Why most quotes still use the rule of thumb

The 'one ton per 400 square feet' rule is fast, free, and usually wrong. It was rough back in 1985 when most homes had similar windows, single-pane glass, and 4-inch wall insulation. Today's Houston homes vary wildly - same square footage can have R-13 or R-21 walls, single-pane or low-E double-pane glass, west-facing or shaded exposure, 8-foot or 14-foot ceilings.

ACCA (Air Conditioning Contractors of America) publishes Manual J - the technical standard for residential cooling and heating load calculations - and has since the early 1980s. It is the right way to do this. The Texas Department of Licensing and Regulation requires licensed HVAC contractors to follow accepted engineering practice; Manual J is that practice. Companies that skip it because they are 'too busy' are skipping the part that determines whether your home will be comfortable for the next 15 years.

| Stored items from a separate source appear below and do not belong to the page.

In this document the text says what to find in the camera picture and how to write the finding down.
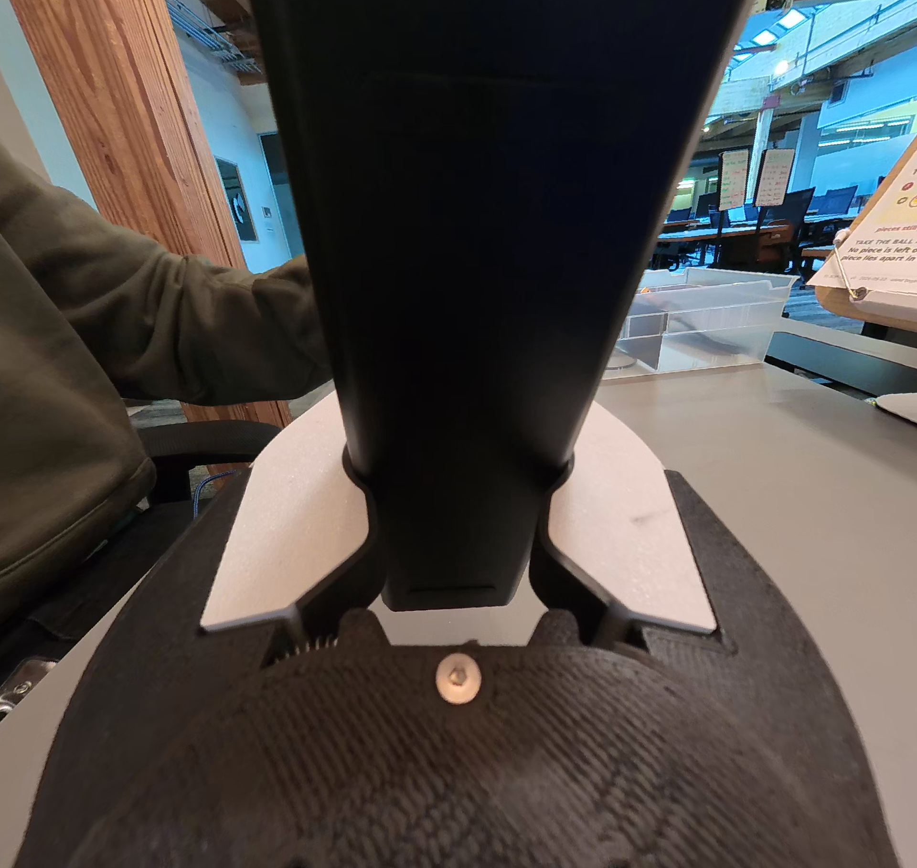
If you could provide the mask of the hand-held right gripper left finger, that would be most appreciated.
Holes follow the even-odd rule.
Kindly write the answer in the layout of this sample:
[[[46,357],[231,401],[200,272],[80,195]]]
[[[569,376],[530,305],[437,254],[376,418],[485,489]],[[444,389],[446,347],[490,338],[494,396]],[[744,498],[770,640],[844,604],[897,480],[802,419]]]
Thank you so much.
[[[279,625],[294,641],[338,632],[331,586],[371,534],[365,491],[346,470],[336,394],[281,430],[251,464],[204,603],[206,634]]]

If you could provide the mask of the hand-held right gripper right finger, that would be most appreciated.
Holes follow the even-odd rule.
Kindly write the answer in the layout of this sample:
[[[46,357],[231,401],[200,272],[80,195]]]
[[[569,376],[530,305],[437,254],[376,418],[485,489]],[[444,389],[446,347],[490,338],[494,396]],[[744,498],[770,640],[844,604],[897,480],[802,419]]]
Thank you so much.
[[[718,631],[667,470],[600,404],[539,514],[530,584],[573,616],[585,645],[641,641],[647,628]]]

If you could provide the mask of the clear plastic organizer box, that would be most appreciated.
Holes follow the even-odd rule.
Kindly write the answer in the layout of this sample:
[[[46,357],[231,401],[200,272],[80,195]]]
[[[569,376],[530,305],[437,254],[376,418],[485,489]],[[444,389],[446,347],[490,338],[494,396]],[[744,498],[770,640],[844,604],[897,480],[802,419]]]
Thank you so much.
[[[603,380],[761,363],[798,276],[648,270]]]

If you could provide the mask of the grey desk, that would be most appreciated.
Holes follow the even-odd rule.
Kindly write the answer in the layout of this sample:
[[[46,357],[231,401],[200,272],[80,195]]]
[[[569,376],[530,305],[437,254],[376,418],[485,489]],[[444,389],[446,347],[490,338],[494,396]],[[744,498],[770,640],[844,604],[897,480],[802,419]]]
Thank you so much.
[[[902,866],[915,866],[915,426],[773,366],[604,383],[599,402],[681,472],[818,643],[863,736]],[[544,607],[393,613],[390,638],[528,640]],[[13,866],[64,710],[117,602],[2,725]]]

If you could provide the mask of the wooden background desk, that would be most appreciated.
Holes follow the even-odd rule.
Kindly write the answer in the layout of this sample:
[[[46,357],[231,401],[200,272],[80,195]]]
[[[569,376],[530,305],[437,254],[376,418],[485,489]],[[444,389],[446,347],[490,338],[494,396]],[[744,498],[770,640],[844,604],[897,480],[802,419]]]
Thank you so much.
[[[650,257],[650,269],[674,269],[701,255],[701,266],[785,273],[789,269],[794,227],[789,222],[740,223],[717,229],[709,223],[668,223]]]

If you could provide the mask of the black office chair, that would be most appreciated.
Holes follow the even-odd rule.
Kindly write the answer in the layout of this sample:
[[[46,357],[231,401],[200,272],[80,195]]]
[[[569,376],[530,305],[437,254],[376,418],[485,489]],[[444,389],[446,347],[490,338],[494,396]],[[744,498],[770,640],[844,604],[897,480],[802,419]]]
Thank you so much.
[[[2,682],[61,661],[181,537],[195,515],[194,468],[254,461],[279,431],[236,420],[141,429],[156,471],[147,507],[133,509],[86,561],[2,626]]]

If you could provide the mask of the grey door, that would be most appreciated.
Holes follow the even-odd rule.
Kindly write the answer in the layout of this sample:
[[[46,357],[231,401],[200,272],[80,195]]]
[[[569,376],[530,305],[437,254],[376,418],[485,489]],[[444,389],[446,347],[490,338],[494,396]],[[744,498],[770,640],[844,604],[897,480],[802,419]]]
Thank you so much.
[[[262,133],[259,140],[291,257],[303,256],[304,244],[280,135],[277,132]]]

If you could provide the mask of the row of black office chairs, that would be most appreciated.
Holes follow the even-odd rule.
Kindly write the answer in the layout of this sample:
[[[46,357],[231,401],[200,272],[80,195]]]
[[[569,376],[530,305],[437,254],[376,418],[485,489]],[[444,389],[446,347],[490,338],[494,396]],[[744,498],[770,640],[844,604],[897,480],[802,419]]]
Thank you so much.
[[[815,190],[810,188],[788,193],[783,205],[778,207],[759,210],[753,206],[744,206],[727,212],[714,209],[717,197],[709,194],[700,198],[694,213],[688,212],[685,216],[679,211],[671,213],[664,227],[668,223],[699,222],[709,223],[720,230],[746,222],[755,223],[758,227],[764,222],[789,222],[794,227],[795,235],[790,245],[789,269],[781,274],[795,274],[806,281],[814,274],[814,262],[819,258],[819,255],[809,255],[809,250],[814,249],[820,253],[829,249],[832,234],[852,223],[853,207],[857,202],[856,192],[857,187],[854,186],[816,196]],[[700,262],[701,255],[698,254],[690,263],[682,266],[701,266]]]

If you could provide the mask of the narrow whiteboard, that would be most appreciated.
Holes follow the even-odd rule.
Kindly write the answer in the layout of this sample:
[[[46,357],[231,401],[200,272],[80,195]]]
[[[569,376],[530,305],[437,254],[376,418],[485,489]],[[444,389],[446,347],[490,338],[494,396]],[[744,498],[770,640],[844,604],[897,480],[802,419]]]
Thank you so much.
[[[746,189],[750,164],[747,148],[720,153],[718,167],[717,210],[727,212],[738,209],[746,202]]]

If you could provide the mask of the wide whiteboard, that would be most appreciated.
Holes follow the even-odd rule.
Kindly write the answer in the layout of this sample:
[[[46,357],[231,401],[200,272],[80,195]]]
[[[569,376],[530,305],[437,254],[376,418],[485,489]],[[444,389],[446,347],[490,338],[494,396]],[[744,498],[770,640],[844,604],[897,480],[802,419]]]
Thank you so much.
[[[762,153],[753,199],[756,209],[783,205],[795,155],[791,148],[771,148]]]

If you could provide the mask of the shiny metal bracket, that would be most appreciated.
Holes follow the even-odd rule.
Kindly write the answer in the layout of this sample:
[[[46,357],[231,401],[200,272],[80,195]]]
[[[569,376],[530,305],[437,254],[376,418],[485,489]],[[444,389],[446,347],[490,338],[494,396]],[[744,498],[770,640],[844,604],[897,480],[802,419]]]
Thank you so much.
[[[5,719],[58,664],[53,659],[29,657],[21,661],[1,684],[1,714]]]

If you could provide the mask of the dark wall picture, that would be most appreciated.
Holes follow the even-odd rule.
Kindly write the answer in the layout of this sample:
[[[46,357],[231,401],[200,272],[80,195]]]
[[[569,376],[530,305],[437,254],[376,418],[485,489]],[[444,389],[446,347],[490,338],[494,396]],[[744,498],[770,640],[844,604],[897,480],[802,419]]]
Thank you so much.
[[[246,191],[237,164],[214,158],[236,235],[242,243],[258,242],[258,232],[249,208]]]

What Manual J actually evaluates

A proper Manual J load calculation, done either with software (Wrightsoft, Cool Calc, Elite RHVAC) or a careful spreadsheet, accounts for:

  • Wall, ceiling, and floor R-values (insulation actually installed, not just code minimum).
  • Window area, orientation (N/S/E/W), glass type (single, double, low-E, tinted), and exterior shading.
  • Air leakage (ACH50 from a blower door test, or estimated from age and construction).
  • Internal gains: occupants, lights, appliances, electronics.
  • Indoor design conditions (typically 75 deg F at 50% RH for Houston).
  • Outdoor design conditions for your specific zip code (Houston ASHRAE 1% design dry bulb is approximately 96 deg F).
  • Latent load (humidity removal) separate from sensible load (temperature drop).

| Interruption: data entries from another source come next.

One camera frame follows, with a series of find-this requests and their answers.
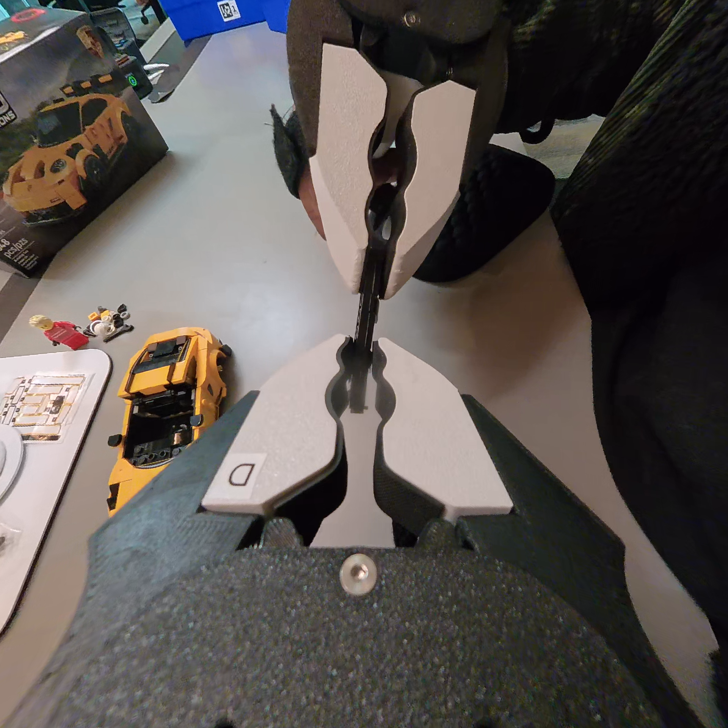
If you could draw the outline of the stacked blue plastic bins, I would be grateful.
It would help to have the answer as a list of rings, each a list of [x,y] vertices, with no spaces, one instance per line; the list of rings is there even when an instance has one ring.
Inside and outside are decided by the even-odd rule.
[[[290,1],[160,1],[184,41],[249,25],[286,33]]]

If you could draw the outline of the person's dark clothing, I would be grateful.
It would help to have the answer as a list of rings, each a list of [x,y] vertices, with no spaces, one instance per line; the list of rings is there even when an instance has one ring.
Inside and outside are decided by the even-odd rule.
[[[513,35],[498,131],[605,121],[684,3],[504,2]],[[724,682],[726,306],[727,290],[718,300],[683,278],[661,299],[590,317],[594,411],[614,482],[707,617]]]

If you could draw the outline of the red lego minifigure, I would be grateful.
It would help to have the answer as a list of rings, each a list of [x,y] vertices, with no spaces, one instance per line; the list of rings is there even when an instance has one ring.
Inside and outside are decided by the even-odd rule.
[[[37,314],[30,318],[29,324],[40,330],[54,347],[63,345],[76,351],[89,343],[89,337],[71,322],[54,321],[47,316]]]

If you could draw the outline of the small black device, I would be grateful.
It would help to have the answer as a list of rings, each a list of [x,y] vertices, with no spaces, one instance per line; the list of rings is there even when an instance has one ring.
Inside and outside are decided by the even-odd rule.
[[[128,85],[132,87],[136,96],[140,100],[150,96],[153,85],[144,68],[144,61],[127,53],[116,54],[115,61],[119,71],[126,78]]]

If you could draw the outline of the black and yellow lego strip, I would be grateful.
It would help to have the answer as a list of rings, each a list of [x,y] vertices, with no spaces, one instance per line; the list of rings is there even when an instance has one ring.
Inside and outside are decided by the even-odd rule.
[[[388,218],[383,213],[371,209],[366,214],[369,242],[359,287],[359,310],[355,336],[351,342],[347,364],[349,406],[352,414],[362,414],[366,405],[373,333],[377,323],[381,288],[387,263],[388,241],[383,232],[387,220]]]

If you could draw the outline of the lego set box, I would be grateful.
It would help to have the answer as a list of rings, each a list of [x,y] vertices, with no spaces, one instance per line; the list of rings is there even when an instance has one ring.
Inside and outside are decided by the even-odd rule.
[[[2,271],[33,278],[168,146],[93,15],[2,7]]]

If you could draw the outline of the person's right hand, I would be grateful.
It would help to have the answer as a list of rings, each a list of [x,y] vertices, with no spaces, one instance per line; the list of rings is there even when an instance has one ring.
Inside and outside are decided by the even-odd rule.
[[[314,225],[317,233],[323,240],[326,240],[320,209],[312,181],[311,169],[308,164],[306,164],[303,169],[298,182],[298,198],[300,199],[301,204],[303,205],[304,210],[309,220]]]

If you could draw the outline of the yellow lego car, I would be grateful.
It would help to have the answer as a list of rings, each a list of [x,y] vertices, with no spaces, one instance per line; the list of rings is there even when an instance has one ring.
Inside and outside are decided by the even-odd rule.
[[[118,396],[120,433],[108,437],[116,461],[108,479],[108,516],[126,505],[217,421],[232,349],[207,329],[152,335],[132,359]]]

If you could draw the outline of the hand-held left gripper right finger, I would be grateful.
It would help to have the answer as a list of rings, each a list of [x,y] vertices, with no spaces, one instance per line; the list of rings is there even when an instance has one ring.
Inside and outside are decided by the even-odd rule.
[[[505,516],[513,500],[460,391],[389,339],[373,347],[381,421],[373,492],[396,532],[417,538],[433,520]]]

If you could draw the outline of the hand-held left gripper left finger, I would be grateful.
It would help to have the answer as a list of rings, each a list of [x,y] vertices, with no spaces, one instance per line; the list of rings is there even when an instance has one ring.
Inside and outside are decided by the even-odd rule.
[[[347,494],[341,414],[348,404],[349,336],[332,336],[272,375],[213,477],[202,508],[286,518],[304,543]]]

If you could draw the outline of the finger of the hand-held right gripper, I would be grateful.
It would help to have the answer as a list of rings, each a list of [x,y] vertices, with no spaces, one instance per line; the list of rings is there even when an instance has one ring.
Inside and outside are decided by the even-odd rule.
[[[397,128],[403,179],[392,208],[390,299],[414,276],[449,219],[460,195],[476,92],[448,80],[418,90]]]
[[[350,293],[359,293],[373,191],[370,146],[387,111],[387,84],[358,50],[322,46],[316,153],[309,160],[326,244]]]

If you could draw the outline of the white book stand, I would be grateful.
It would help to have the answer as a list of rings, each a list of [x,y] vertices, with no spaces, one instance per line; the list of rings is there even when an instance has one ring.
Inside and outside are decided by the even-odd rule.
[[[93,374],[68,433],[61,442],[24,442],[2,425],[1,522],[23,531],[14,554],[1,560],[1,630],[12,622],[31,578],[41,546],[63,496],[86,433],[111,374],[100,350],[60,351],[1,360],[2,387],[36,373]]]

The output is two numbers: total cooling load in BTU/hr (which divides by 12,000 to give tons), and the sensible-to-total ratio, which tells you how much of that capacity is doing dehumidification. In Houston, that ratio matters - a lot.

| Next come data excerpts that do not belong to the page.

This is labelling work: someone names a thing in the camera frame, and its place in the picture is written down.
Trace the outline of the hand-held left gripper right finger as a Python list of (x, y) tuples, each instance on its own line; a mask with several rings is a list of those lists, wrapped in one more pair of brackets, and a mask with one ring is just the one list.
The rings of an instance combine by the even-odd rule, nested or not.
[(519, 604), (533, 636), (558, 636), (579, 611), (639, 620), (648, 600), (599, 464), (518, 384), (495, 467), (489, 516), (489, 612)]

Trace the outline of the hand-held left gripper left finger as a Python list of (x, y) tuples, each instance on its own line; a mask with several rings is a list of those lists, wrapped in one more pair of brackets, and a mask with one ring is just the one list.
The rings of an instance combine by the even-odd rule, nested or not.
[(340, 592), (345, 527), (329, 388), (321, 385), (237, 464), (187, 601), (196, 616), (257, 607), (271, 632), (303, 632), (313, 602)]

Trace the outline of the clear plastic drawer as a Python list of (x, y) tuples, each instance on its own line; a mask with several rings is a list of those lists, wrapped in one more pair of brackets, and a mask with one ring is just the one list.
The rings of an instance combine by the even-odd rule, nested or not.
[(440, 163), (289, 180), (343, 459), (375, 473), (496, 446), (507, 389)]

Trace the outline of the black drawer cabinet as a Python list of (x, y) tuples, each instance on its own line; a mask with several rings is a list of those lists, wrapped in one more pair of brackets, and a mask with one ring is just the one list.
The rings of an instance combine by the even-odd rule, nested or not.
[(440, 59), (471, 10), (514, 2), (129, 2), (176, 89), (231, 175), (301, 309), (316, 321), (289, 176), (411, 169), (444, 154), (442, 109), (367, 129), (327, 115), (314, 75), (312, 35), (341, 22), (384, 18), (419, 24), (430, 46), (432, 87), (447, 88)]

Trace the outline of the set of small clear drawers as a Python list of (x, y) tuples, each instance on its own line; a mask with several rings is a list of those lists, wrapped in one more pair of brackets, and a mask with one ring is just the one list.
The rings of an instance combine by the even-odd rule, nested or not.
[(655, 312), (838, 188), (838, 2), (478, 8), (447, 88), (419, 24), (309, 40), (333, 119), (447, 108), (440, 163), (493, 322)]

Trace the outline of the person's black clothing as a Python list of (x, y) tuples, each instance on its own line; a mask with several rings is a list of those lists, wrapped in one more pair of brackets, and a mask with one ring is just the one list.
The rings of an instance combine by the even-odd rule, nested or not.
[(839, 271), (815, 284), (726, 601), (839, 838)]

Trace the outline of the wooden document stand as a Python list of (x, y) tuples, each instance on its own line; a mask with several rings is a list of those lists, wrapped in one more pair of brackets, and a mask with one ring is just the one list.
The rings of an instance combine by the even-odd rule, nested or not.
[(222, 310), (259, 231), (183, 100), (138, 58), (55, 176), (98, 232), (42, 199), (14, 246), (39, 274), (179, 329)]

Why oversizing is worse than undersizing

Most contractors would rather 'play it safe' and put in a bigger system. That logic was a hangover from when systems were undersized in the 1970s. In a humid climate, oversizing is a disaster:

  • Short cycles. An oversized AC hits the thermostat setpoint in 5-7 minutes and shuts off. The evaporator coil never gets cold enough for long enough to wring water out of the air.
  • Clammy comfort. The air is cold but the relative humidity stays at 60-65 percent. You crank the thermostat lower; bills go up; the room still feels wrong.
  • Mold-friendly conditions. Sustained indoor RH above 60 percent feeds mold growth in cabinetry, behind drywall, and inside ductwork.
  • Component wear. Compressors hate frequent starts. An oversized system can see 8-12 starts per hour vs 2-3 for a properly sized unit. That is 4x the start-cycle wear over equipment lifetime.

What a real quote looks like

When Avatex quotes a replacement system, you receive in writing:

  1. A printed Manual J load calculation (cover sheet with cooling and heating loads in BTU/hr).
  2. A Manual S equipment selection (how the chosen system matches the load).
  3. A Manual D duct verification (existing duct sizes vs the airflow the new system needs).
  4. The AHRI certificate confirming the indoor and outdoor units are a matched pair.
  5. Model numbers, SEER2 ratings, and any matching tax-credit or rebate documentation.

If a contractor cannot or will not provide these, that is a tell. We are happy to walk you through any other quote you have received side-by-side - it is the fastest way to see whether someone has actually done the engineering, or just guessed.